Be sure to read the Washington Post's Dana Milbank story, Glenn Beck is obsessed with Hitler and Woodrow Wilson. (I'm just saying.) for further clarification of Beck's uniquely warped perspective on American -- and world -- history.

Tuesday, October 05, 2010

More Scary Stuff from the Qu'ran

With the new -- and probably bogus -- "terrorist alert" that started just as we were scuttling out of Paris, I thought it appropriate to advertise some more of those scary and violence-ridden passages out of the Holy Book of the Muslims, the Qu'ran:

Every Christian should be aware of these. The following endorses genocide, violence, rape, forced marriages, infanticide, and even cannibalism.

1. "..devote to destruction all that they have. Do not spare them, but kill both man and woman, child and infant, ox and sheep, camel and donkey. "
2. "Happy is he who repays you for what you have done to us, he who seizes your infants and dashes them against the rocks."
3. “But of the cities of these peoples which [Allah] gives you as an inheritance, you shall let nothing that breathes remain alive, but you shall utterly destroy them."
4. "And when [Allah] shall deliver them before thee; thou shalt smite them, and utterly destroy them; thou shalt make no covenant with them, nor shew mercy unto them."
5. "And they utterly destroyed all that was in the city, both man and woman, young and old, and ox, and sheep, and ass, with the edge of the sword."
6. "Their children shall be dashed to pieces before their eyes!
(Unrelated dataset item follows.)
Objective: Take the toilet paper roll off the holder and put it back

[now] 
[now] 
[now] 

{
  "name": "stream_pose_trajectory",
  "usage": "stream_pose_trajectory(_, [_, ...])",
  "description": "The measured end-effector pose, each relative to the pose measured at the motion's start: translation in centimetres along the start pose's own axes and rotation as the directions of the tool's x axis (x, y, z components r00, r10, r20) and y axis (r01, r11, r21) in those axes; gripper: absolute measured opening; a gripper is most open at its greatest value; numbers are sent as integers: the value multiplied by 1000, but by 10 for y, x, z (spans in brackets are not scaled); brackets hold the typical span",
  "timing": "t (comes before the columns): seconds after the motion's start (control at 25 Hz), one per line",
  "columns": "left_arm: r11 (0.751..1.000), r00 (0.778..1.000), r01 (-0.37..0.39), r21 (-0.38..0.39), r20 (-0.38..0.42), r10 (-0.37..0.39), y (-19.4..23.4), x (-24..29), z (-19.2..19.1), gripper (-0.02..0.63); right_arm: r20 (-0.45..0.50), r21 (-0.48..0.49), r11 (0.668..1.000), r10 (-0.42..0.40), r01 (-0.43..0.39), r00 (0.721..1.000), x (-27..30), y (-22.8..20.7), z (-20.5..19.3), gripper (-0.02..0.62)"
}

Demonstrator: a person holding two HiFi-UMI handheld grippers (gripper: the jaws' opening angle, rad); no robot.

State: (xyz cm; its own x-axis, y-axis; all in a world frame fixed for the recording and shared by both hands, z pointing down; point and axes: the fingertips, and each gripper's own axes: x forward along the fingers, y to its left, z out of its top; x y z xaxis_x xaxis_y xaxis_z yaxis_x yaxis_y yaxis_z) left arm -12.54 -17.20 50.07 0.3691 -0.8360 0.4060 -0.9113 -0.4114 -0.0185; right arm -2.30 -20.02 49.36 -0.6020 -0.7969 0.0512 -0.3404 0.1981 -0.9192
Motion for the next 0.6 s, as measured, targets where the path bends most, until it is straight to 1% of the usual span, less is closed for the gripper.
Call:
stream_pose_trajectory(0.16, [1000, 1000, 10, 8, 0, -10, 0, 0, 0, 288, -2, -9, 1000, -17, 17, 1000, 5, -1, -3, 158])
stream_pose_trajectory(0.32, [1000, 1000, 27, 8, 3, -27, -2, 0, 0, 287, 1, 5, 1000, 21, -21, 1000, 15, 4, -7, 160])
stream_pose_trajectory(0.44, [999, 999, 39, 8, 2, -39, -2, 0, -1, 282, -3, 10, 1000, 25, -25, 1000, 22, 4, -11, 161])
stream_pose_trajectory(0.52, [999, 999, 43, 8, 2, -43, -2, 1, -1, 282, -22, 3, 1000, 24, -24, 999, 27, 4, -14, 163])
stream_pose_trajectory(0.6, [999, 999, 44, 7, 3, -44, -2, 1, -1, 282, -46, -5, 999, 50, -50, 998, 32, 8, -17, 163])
There houses spoiled, and their wives raped...Dash the young men to pieces...have no pity on the fruit of the womb, the children shall not be spared..."
7. "So [he] smote all the country of the hills, and of the south, and of the vale, and of the springs, and all their kings: he left none remaining, but utterly destroyed all that breathed, as [Allah] commanded."
8. "We took all his cities at that time, and utterly destroyed the men, and the women, and the little ones, of every city, we left none to remain."
9. "And [he] smote the land, and left neither man nor woman alive, and took away the sheep, and the oxen, and the asses, and the camels, and the apparel. And [he] saved neither man nor woman alive."
10. "Now therefore kill every male among the little ones, and kill every woman that hath known man by lying with him. But all the female children, that have not known a man by lying with him, keep alive for yourselves."
11. "But those mine enemies, which would not that I should reign over them, bring hither, and slay them before me."
12. "And he brought forth the people that were therein, and put them under saws, and under harrows of iron, and under axes of iron, and made them pass through the brick-kiln: and thus did he unto all the cities of the children of Ammon."
13. “If a man finds a young woman who is a virgin, who is not betrothed, and he seizes her and lies with her, and they are found out, then the man who lay with her shall give to the young woman’s father fifty shekels of silver, and she shall be his wife because he has humbled her.."
14. "If his master has given him a wife, and she has borne him sons or daughters, the wife and her children shall be her master’s, and he shall go out by himself."
15. "And if you see among the captives a beautiful woman, and desire her and would take her for your wife, then you shall bring her home to your house, and she shall shave her head and trim her nails. She shall put off the clothes of her captivity, remain in your house, and mourn her father and her mother a full month; after that you may go in to her and be her husband, and she shall be your wife. And it shall be, if you have no delight in her, then you shall set her free."
16. "Make ready to slaughter his sons for the guilt of their fathers; Lest they rise and posses the earth, and fill the breadth of the world with tyrants."
17. "If there be found among you... man or woman....who hath gone and served other gods and worshiped them, either the sun or moon or any of the host of heaven, which I have not commanded...then shalt thou bring forth that man or that woman who has committed that wicked thing unto thy gates, even that man or that woman, and shalt stone them with stones till they die."
18. "Take heed to yourself, lest you make a covenant with the inhabitants of the land where you are going, lest it be a snare in your midst. But you shall destroy their altars.."
19. "You will chase your enemies, and they shall fall by the sword before you. Five of you shall chase a hundred, and a hundred of you shall put ten thousand to flight; your enemies shall fall by the sword before you."
20. "Take all the heads of the people and hang them up before [Allah against the sun.”
21. "They shall fall by the sword: their infants shall be dashed in pieces, and their women with child shall be ripped up!"
22. “And ye shall eat the flesh of your sons, and the flesh of your daughters shall ye eat.”
The only problem with these horrifying examples? You probably already guessed it: They are not from the Qu'ran after all, they are from the Xian Bible. It is easy to cherrypick the horrifying stuff out pretty much any religious book and trot it out as though it is unerring Holy Writ which every practioner of that particular cult must follow and adhere to.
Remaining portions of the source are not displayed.